Instructions for the task |
Please work out how many of the lines below include "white". Only the number should be given.

Data shown |
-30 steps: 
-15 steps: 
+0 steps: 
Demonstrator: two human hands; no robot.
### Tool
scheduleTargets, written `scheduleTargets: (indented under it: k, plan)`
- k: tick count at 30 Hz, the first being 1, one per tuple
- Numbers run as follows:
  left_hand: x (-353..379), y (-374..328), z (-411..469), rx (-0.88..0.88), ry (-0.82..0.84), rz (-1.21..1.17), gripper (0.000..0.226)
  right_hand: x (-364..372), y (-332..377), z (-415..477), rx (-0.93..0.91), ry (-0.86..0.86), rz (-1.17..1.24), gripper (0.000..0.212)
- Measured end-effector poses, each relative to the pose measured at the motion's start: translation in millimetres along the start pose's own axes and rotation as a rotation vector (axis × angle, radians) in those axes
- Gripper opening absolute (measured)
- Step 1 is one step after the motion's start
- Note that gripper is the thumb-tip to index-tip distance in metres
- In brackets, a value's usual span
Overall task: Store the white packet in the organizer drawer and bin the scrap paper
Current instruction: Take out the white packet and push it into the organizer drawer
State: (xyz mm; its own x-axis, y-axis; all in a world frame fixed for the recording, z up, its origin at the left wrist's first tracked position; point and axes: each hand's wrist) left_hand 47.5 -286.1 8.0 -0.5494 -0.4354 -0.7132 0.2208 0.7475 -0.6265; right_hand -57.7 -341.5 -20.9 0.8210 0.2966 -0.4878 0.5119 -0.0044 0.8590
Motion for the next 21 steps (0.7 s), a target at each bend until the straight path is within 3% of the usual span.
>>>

Task answer |
2